Einschnüren kann einen auch der eng gestrickte Arbeitsalltag – auch wenn die Heinzelmann-Zeitzeugen eher positive Erinnerungen teilen: Die Erzählung über das gute Essen, die familiäre Atmosphäre, die gute Bezahlung und das kleine Betriebs-Nickerchen wird kontrastiert vom Lied der Weber – »Deutschland, wir weben dein Leichentuch«, intoniert vom Projektchor von Ulrike Härter. Der außerdem in der ehemaligen Kantine und Küche neckisch in der Durchreiche steckt und den Speiseplan auf Schwäbisch singt.

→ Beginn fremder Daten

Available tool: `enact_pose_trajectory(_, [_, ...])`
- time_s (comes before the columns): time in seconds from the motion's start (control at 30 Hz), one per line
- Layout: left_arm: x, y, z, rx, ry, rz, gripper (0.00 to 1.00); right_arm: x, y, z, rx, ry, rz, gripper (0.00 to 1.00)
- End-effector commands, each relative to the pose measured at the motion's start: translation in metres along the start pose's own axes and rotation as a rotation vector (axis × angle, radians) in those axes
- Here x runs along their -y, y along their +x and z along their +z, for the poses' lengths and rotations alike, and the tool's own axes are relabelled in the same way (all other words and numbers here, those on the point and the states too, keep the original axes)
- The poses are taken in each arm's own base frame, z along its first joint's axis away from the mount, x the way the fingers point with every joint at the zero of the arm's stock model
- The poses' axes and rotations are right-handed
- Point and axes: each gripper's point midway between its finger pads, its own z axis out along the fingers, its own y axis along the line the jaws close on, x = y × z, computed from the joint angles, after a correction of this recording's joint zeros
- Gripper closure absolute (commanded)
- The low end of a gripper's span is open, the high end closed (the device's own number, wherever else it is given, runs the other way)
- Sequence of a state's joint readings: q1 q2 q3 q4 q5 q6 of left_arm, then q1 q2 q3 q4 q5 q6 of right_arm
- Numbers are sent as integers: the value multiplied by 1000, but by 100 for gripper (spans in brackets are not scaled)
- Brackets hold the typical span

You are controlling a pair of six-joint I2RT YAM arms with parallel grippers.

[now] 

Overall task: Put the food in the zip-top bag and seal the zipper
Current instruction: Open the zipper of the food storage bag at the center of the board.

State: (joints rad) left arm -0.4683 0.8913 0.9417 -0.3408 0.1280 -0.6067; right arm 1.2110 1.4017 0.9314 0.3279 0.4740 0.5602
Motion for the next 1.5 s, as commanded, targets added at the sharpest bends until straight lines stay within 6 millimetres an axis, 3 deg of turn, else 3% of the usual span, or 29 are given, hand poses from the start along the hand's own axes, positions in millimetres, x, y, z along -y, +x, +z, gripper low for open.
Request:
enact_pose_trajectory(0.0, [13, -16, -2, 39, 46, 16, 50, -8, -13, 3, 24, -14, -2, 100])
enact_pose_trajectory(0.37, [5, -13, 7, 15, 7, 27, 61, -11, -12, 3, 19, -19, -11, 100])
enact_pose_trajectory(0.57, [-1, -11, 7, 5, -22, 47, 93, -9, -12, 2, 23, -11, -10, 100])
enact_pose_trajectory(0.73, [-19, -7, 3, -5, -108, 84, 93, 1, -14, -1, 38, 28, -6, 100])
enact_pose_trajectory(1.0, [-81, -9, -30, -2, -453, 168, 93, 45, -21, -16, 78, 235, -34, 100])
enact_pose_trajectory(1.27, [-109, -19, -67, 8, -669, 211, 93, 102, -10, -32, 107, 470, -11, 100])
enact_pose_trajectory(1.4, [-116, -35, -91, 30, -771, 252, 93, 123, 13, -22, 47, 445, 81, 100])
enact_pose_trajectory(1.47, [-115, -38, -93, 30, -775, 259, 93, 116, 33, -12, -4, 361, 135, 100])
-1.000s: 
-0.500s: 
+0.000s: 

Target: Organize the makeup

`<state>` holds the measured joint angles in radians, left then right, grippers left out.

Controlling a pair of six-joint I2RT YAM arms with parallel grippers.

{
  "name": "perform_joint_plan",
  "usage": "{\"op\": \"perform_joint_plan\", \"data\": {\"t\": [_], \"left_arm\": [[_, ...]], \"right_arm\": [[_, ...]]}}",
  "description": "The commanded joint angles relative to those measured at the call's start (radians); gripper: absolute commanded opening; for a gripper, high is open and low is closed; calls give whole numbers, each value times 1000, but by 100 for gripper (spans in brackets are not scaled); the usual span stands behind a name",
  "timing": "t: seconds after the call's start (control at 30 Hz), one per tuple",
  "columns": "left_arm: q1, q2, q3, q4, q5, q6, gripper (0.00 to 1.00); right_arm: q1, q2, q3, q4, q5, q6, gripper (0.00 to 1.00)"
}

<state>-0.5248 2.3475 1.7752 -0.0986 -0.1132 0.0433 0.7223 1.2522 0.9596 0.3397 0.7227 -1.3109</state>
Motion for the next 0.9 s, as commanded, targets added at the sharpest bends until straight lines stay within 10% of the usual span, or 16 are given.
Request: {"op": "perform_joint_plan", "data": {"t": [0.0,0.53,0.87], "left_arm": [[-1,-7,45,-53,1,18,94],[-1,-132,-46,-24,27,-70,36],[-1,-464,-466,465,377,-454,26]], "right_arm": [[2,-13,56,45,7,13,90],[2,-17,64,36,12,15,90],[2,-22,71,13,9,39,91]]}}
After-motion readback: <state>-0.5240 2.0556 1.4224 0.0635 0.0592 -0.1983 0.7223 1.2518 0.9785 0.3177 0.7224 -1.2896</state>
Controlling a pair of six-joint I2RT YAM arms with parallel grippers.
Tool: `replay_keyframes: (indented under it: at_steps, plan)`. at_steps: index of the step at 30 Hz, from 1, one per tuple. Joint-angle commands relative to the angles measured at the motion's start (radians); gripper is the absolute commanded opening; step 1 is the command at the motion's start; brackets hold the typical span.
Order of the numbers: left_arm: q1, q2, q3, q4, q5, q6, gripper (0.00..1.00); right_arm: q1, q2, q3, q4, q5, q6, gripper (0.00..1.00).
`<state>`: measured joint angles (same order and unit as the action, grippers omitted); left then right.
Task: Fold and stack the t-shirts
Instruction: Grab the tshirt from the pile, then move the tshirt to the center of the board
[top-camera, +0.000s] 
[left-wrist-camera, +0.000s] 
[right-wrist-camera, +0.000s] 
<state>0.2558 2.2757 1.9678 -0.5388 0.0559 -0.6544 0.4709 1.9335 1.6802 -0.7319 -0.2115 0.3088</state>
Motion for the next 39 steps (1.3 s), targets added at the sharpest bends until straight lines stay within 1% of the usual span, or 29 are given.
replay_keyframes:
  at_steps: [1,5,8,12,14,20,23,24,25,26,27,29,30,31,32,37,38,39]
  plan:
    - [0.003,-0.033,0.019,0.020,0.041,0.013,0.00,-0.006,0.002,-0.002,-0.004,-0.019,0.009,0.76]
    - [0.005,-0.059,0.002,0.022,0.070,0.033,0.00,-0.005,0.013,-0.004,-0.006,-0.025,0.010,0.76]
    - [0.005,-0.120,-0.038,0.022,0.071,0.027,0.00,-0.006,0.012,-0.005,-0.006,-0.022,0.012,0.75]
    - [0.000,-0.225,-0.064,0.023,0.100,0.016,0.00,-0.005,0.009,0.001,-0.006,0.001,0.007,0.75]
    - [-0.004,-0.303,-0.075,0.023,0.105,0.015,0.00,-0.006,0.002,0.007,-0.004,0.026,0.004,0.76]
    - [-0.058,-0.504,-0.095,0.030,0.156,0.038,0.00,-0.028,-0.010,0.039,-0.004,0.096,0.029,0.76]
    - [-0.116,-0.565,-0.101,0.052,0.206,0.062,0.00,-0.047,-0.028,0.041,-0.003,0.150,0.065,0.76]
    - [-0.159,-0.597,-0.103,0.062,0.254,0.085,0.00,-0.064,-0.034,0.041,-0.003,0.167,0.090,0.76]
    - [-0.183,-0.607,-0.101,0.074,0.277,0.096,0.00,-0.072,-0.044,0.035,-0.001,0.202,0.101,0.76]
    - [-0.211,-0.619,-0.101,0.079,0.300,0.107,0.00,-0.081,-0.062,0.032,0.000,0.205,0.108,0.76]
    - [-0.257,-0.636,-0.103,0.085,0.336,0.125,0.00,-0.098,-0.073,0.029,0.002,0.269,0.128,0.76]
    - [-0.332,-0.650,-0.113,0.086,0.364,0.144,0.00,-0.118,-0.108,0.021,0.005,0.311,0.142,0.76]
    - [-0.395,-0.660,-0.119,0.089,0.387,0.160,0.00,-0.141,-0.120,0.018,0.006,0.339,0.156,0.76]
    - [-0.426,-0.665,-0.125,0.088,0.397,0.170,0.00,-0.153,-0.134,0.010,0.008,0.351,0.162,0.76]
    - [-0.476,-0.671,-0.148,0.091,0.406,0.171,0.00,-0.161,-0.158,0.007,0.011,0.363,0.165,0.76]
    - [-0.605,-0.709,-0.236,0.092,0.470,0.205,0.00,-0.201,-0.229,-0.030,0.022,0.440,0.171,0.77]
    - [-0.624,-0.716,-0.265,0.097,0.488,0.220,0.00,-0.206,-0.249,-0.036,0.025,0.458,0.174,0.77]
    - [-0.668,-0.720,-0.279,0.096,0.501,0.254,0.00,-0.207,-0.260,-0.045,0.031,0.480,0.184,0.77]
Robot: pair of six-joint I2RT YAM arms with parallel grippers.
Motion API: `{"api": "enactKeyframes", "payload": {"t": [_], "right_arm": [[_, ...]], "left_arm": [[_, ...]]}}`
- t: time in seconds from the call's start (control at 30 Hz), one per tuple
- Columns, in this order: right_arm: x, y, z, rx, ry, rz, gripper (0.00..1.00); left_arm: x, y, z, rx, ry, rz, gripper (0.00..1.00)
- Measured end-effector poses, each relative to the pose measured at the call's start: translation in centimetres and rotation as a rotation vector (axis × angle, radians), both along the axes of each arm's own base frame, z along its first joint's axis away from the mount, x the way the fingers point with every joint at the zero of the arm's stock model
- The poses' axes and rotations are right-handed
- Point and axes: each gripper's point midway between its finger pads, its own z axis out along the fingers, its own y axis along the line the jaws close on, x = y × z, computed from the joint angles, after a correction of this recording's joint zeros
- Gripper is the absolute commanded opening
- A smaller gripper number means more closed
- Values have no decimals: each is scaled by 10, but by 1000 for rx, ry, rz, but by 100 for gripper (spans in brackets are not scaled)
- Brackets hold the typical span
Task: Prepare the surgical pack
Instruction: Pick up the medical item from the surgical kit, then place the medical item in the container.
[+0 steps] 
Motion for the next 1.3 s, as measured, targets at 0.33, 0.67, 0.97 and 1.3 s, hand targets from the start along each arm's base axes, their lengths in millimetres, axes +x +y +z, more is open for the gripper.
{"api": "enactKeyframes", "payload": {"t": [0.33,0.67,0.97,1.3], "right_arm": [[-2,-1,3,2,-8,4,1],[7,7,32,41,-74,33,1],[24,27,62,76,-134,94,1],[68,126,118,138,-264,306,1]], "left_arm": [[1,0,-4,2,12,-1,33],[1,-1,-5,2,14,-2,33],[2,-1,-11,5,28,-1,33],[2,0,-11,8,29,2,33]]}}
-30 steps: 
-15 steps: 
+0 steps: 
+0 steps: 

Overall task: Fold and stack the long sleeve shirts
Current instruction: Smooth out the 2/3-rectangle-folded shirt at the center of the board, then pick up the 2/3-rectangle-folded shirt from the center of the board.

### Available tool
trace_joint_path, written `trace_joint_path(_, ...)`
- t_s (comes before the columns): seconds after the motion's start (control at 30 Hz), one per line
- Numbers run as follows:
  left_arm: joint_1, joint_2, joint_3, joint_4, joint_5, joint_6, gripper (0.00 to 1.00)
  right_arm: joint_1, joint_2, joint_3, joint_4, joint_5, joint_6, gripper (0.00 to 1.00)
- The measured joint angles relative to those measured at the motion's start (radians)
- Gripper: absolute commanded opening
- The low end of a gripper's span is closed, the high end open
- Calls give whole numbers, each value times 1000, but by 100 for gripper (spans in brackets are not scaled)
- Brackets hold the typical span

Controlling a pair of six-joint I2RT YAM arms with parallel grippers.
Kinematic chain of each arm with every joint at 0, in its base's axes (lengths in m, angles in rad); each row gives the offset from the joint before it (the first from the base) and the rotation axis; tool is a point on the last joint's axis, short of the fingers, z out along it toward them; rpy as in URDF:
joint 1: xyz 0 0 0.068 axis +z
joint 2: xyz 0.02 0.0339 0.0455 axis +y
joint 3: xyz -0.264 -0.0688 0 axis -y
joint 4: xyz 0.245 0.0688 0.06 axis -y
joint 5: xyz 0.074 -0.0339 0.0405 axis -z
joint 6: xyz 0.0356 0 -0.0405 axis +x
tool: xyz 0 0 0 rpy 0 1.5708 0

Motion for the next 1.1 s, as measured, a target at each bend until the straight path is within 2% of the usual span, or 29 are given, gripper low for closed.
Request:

Wenn der Koch (Christian Dähn) nicht gerade lazy auf den Küchengeräten herumtrommelt, ist der Arbeitsalltag meist recht streng getaktet. Das kommt in Bernd Wegeners Strickmaschinen-Performance zum Ausdruck: Er beklopft und bewegt die Maschinen, assoziiert sich akustisch durch das Verhältnis von Mensch und Maschine und kehrt schließlich mit seinen Weidebögen alle hinaus aus der Fabrik: 1990 wurde die Firma liquidiert.
Und so kommt die Textil-History-Show so inspirativ wie informativ daher. Mit der man am Ende eine breite Diskussion um die zukünftige Nutzung des Industrie-Areals und des denkmalgeschützten Gebäudes anstoßen will.